Introduction: Cancer of the testes is currently the most frequent neoplasm and a leading cause of morbidity in men 15-35 years of age. Its incidence is increasing. Embryonal carcinoma is its most malignant form, which either may be resistant or may develop resistance to therapies, which results in relapses. Cancer stem cells are hypothesized to be drivers of these phenomena.

Specific Aim: The specific aim of this work was identification and isolation of spectra of single, living cancer stem cells, which were acquired directly from the patients' biopsies, followed by testing of their pluripotency.

Patients Methods: Biopsies were obtained from the patients with the clinical and histological diagnoses of the primary, pure embryonal carcinomas of the testes. The magnetic and fluorescent antibodies were genetically engineered. The SSEA-4 and TRA-1-60 cell surface display was analyzed by multiphoton fluorescence spectroscopy (MPFS), flow cytometry (FCM), immunoblotting (IB), nuclear magnetic resonance spectroscopy (NMRS), energy dispersive x-ray spectroscopy (EDXS), and total reflection x-ray spectroscopy (TRXFS). The single, living cells were isolated by magnetic or fluorescent sorting followed by their clonal expansion. The OCT4A, SOX2, and NANOG genes' transcripts were analyzed by qRTPCR and the products by IB and MPFS.

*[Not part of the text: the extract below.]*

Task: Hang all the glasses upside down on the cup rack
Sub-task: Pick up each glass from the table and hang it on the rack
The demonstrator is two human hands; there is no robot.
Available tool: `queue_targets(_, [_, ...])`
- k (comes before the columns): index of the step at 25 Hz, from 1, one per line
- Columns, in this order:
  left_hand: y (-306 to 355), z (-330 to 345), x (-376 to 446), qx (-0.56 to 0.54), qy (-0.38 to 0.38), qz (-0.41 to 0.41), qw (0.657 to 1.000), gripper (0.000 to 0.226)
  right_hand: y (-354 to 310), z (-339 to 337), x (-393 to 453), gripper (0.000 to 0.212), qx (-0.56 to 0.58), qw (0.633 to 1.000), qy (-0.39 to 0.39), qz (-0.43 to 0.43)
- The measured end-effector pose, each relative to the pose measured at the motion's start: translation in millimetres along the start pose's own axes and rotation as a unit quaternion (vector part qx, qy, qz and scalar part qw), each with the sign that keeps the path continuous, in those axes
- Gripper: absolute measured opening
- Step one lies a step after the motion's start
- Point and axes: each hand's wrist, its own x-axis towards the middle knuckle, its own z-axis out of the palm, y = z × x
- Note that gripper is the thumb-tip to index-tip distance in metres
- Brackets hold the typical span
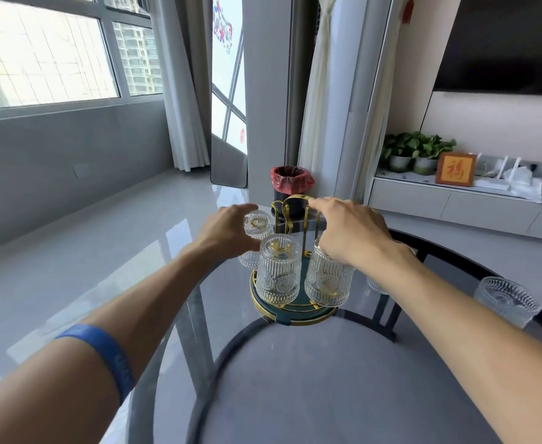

Results: The clones of cells, with the strong surface display of TRA-1-60 and SSEA-4, were identified and isolated directly from the biopsies acquired from the patients diagnosed with the pure embryonal carcinomas of the testes. These cells demonstrated high levels of transcription and translation of the pluripotency genes: OCT4A, SOX2, and NANOG. They formed embryoid bodies, which differentiated into ectoderm, mesoderm, and endoderm.

Conclusion: In the pure embryonal carcinomas of the testes, acquired directly from the patients, we identified, isolated with high viability and selectivity, and profiled the clones of the pluripotent stem cells. These results may help in explaining therapy-resistance and relapses of these neoplasms, as well as, in designing targeted, personalized therapy.